## Problem details
Once you reach the line that holds "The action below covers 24" in the listing below, output it and every line after it through the line that holds "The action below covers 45", word for word.

[Data for analysis — start]

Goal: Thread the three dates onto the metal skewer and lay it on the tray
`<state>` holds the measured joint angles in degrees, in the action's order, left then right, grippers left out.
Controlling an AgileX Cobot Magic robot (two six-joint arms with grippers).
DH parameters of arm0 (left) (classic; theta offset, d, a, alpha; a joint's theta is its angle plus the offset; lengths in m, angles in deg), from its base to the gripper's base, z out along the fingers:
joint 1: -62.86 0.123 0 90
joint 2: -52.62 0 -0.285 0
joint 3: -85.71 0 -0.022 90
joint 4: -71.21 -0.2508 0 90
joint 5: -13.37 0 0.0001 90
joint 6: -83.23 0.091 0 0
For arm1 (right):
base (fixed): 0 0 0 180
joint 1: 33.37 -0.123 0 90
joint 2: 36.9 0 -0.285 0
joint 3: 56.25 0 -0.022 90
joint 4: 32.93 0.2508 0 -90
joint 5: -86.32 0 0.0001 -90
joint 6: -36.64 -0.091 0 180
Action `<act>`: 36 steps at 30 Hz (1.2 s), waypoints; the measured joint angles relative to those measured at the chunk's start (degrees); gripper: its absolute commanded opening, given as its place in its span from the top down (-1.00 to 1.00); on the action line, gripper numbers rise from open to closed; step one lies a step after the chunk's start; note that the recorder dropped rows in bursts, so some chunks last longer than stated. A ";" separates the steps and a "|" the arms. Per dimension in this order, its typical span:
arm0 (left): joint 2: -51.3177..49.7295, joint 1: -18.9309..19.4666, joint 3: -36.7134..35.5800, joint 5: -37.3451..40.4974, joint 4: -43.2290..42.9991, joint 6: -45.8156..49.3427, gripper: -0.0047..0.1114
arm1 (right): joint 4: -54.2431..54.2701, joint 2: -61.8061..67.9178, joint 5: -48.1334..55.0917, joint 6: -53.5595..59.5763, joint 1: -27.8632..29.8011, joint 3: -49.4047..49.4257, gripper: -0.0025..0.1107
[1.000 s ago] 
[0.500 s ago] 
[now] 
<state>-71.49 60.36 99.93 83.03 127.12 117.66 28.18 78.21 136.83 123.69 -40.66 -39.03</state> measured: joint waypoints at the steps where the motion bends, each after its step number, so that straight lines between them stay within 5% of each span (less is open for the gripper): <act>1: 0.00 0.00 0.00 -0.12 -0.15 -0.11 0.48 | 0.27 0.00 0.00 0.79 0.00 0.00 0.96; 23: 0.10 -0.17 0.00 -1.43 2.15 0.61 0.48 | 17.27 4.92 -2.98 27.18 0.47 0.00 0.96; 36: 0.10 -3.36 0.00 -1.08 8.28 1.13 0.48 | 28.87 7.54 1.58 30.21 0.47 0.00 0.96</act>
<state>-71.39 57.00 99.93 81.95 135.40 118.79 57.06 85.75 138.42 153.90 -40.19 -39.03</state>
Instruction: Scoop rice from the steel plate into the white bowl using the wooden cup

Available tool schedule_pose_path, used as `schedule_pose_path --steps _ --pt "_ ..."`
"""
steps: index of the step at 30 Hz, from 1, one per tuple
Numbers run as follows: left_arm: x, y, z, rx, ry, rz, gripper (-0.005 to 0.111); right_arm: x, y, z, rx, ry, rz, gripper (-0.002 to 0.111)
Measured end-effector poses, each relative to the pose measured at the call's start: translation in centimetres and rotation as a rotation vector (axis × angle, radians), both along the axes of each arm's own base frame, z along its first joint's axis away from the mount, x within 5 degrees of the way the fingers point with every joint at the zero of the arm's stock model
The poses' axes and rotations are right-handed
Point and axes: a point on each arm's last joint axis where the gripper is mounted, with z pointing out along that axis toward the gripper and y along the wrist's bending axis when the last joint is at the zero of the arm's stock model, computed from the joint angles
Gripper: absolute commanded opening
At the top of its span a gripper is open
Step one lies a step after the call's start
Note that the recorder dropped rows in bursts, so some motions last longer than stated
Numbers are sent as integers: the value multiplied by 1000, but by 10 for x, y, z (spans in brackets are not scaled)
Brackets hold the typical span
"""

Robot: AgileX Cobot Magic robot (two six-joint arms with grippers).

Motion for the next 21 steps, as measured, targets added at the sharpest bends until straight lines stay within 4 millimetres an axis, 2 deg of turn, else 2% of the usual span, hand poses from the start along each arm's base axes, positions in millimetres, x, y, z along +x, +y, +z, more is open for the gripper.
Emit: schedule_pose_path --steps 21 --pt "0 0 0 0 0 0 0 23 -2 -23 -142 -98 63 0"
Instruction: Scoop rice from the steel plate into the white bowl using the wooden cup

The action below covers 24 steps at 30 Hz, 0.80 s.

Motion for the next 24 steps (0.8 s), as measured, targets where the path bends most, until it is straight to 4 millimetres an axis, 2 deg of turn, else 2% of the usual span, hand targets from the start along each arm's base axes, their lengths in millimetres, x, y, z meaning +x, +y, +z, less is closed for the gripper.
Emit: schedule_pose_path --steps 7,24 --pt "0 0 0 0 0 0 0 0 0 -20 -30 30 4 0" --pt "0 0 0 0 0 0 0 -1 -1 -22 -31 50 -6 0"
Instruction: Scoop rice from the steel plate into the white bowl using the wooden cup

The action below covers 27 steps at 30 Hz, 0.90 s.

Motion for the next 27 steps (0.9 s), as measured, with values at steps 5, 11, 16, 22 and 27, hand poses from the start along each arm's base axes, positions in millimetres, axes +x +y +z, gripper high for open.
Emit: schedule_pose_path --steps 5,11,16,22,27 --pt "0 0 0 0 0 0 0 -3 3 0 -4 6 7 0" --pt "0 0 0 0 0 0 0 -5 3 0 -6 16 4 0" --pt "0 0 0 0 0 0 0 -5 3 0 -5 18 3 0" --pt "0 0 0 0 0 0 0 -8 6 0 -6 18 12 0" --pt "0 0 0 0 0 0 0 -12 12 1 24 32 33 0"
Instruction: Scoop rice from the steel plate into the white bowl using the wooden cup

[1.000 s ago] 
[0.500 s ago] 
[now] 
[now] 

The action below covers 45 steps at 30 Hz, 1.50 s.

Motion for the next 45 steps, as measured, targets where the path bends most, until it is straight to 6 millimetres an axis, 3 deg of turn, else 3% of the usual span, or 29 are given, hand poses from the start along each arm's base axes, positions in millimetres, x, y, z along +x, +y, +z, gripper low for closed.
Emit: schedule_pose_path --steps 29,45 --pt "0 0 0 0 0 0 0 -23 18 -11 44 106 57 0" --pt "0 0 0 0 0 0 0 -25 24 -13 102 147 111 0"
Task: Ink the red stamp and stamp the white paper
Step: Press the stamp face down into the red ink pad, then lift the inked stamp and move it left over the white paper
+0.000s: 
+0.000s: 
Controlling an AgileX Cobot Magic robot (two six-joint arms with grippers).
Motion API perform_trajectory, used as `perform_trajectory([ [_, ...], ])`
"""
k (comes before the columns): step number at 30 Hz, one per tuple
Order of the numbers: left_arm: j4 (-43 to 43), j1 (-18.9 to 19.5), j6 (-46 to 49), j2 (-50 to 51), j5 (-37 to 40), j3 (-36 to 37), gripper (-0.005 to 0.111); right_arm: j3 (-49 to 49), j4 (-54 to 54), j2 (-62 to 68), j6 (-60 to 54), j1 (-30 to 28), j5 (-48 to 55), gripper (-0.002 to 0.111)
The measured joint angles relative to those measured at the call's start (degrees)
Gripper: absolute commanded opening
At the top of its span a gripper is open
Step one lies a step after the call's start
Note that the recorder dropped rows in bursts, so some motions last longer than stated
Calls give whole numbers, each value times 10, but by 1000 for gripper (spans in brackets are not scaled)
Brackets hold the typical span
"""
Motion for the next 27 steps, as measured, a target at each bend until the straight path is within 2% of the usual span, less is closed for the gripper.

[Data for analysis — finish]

## Answer below
The action below covers 24 steps at 30 Hz, 0.80 s.

Motion for the next 24 steps (0.8 s), as measured, targets where the path bends most, until it is straight to 4 millimetres an axis, 2 deg of turn, else 2% of the usual span, hand targets from the start along each arm's base axes, their lengths in millimetres, x, y, z meaning +x, +y, +z, less is closed for the gripper.
Emit: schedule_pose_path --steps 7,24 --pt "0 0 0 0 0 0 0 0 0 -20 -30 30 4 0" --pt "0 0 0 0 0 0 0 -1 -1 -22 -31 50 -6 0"
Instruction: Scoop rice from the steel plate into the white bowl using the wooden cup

The action below covers 27 steps at 30 Hz, 0.90 s.

Motion for the next 27 steps (0.9 s), as measured, with values at steps 5, 11, 16, 22 and 27, hand poses from the start along each arm's base axes, positions in millimetres, axes +x +y +z, gripper high for open.
Emit: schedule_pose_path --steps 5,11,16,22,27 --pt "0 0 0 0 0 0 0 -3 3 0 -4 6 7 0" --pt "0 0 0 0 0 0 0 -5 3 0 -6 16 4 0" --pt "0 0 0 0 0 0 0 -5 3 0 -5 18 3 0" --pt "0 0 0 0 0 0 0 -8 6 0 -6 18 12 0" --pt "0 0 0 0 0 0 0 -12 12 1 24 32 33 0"
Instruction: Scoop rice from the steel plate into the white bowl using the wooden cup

[1.000 s ago] 
[0.500 s ago] 
[now] 
[now] 

The action below covers 45 steps at 30 Hz, 1.50 s.

No more output is expected.